You’ve said that you’ve continued your career at Stony Brook because of the people. What is it about your connections here that make Stony Brook feel like home?
Stony Brook faculty are always willing to answer questions regardless of what department you are from or if you are a student in one of their classes. The intellectual curiosity of the faculty and students and willingness to share make Stony Brook a great place to be.
What’s the biggest change in higher education since you started here at SBU?
Our current society focuses on the instantaneous. A University education is currently being valued based on immediate return on investment, i.e., the earning potential in currently high demand careers, as opposed to valuing education for the knowledge it generates. New knowledge will lead to continued improvement of the human condition in the longer term. It is hard to appreciate that value when you are worried about paying bills as income disparities increase.
What do you feel Stony Brook offers that other schools do not?
We are a young University, and despite the constraints of being a state institution, we have been and can continue to be flexible to do what makes the most sense.
What was your reaction when you learned you were being appointed the interim dean of the College of Arts and Sciences?
I knew this was an important opportunity, especially in a critical moment for the College, to give back to the institution where I’ve built my career. As a current member of the SBU community, I felt a responsibility to lead the College and to support the arts, humanities, social sciences, and natural sciences in a 21st century university.
What are you most looking forward to in this new role?
The diversity of research and scholarship I now have an excuse to learn about.
What are your immediate goals for the College?
To find commonalities that the various departments within the College can work on together to elevate their research and scholarship, and to identify fruitful collaborations outside the College that will elevate the whole University.
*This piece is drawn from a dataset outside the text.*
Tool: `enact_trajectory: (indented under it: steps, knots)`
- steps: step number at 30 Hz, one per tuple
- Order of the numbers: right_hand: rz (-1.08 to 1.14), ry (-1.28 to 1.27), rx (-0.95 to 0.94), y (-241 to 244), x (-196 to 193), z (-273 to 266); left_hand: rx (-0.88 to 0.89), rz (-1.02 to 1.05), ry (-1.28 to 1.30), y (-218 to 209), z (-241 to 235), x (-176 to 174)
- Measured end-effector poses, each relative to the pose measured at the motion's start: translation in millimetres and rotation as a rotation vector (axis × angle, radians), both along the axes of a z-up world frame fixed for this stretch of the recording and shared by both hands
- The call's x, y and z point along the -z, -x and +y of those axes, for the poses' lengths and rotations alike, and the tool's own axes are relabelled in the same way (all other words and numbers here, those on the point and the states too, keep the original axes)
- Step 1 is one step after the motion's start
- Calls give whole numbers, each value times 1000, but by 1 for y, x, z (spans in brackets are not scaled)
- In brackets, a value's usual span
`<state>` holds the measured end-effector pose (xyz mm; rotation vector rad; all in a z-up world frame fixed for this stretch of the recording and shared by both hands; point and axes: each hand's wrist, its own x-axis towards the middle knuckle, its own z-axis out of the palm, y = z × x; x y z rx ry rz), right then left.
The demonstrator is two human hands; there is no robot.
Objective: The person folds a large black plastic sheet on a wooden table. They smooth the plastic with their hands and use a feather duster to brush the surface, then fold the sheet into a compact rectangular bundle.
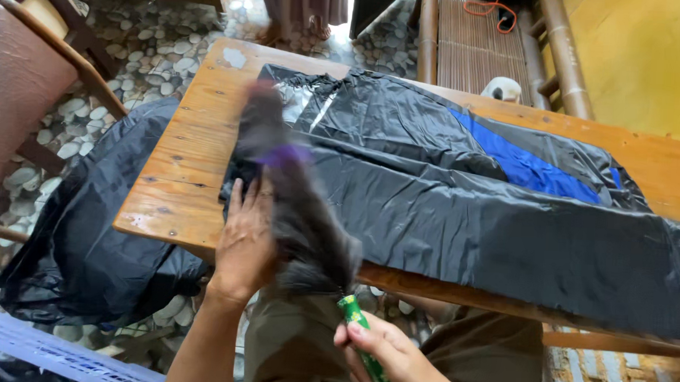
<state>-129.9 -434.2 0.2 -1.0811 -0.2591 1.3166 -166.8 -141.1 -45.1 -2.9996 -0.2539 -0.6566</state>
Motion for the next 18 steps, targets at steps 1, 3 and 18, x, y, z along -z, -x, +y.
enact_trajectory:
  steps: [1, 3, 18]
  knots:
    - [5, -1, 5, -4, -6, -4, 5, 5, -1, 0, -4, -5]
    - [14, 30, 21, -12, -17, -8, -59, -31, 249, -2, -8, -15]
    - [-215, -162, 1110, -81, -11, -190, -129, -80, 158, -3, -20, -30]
Tell us a little about your family.
My spouse emigrated to the U. because of me; we met at a science conference. He is also a faculty member at Stony Brook. He is an amazing scientist and, according to our sons, we talk too much at dinner about our research! Nevertheless, my eldest son is a very independent learner and likes to design his own experiments. We’re lucky he didn’t burn the house down. My younger son is very tolerant of these experiments. He is musically talented and plays both the piano and cello.
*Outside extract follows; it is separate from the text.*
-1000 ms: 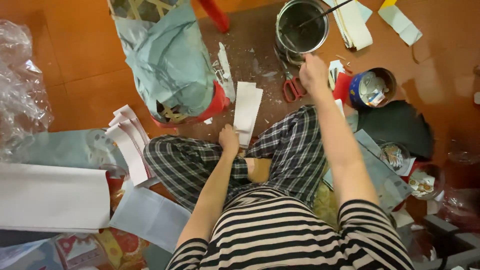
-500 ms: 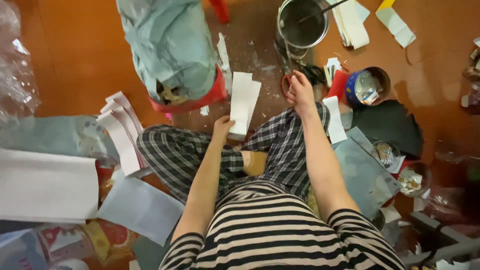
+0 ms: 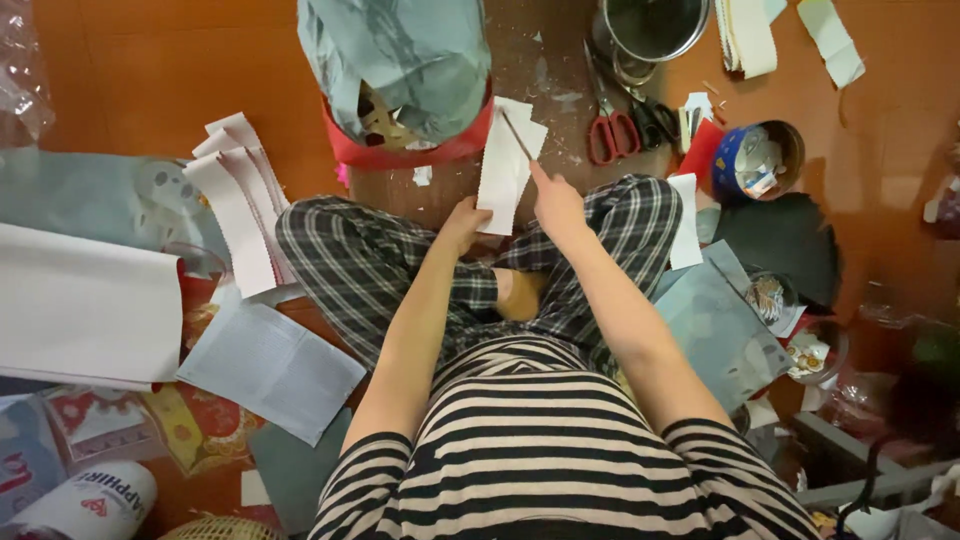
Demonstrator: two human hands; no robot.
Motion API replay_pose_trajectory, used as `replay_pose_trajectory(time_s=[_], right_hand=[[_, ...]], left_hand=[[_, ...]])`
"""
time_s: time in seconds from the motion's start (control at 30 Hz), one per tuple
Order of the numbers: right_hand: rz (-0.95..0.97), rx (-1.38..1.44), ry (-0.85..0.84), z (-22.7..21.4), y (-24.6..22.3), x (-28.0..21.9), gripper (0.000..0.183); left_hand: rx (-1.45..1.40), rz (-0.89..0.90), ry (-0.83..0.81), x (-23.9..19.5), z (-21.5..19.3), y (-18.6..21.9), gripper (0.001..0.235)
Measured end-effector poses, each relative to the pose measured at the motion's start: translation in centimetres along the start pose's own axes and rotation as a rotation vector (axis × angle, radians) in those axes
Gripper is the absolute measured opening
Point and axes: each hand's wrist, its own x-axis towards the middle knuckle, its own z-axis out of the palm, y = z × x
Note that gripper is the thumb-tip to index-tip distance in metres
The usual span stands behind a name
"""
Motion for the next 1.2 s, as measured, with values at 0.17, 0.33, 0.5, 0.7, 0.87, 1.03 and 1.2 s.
replay_pose_trajectory(time_s=[0.17, 0.33, 0.5, 0.7, 0.87, 1.03, 1.2], right_hand=[[0.053, 0.126, -0.066, 2.0, -2.5, -5.3, 0.068], [0.075, 0.266, -0.122, 0.6, -3.1, -15.4, 0.054], [0.117, 0.517, -0.078, -2.0, -3.6, -18.1, 0.047], [0.233, 0.566, -0.115, -0.8, -5.9, -18.4, 0.044], [0.320, 0.452, -0.022, -1.5, -1.8, -17.4, 0.040], [0.147, 0.421, 0.174, -0.4, -2.7, -6.2, 0.041], [0.113, 0.496, 0.269, 2.9, -3.2, 1.8, 0.042]], left_hand=[[0.269, 0.036, -0.130, 0.3, -0.6, -1.4, 0.067], [0.203, 0.079, -0.128, -3.6, 0.5, 2.2, 0.063], [-0.478, -0.362, -0.087, -3.8, 0.5, 6.9, 0.085], [-0.548, -0.320, 0.136, -1.4, 1.0, 5.5, 0.036], [-0.508, -0.343, 0.053, 0.2, 0.4, 3.1, 0.074], [-0.505, -0.306, 0.025, 2.9, -1.1, -2.2, 0.059], [-0.426, -0.337, -0.047, -6.5, 1.4, 7.9, 0.067]])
We understand your eldest son is entering his first year of college this fall. What advice have you given him about choosing a college and/or career?
To study what he is truly interested in, and the rest will follow.
If you were to give advice to a young Nicole Sampson, what would it be?
To always take the more interesting path, even if it is not the well-traveled path.
What message do you want to share with our students?
Explore new directions of inquiry as you work toward your degree. How do you know if you will like something, unless you try?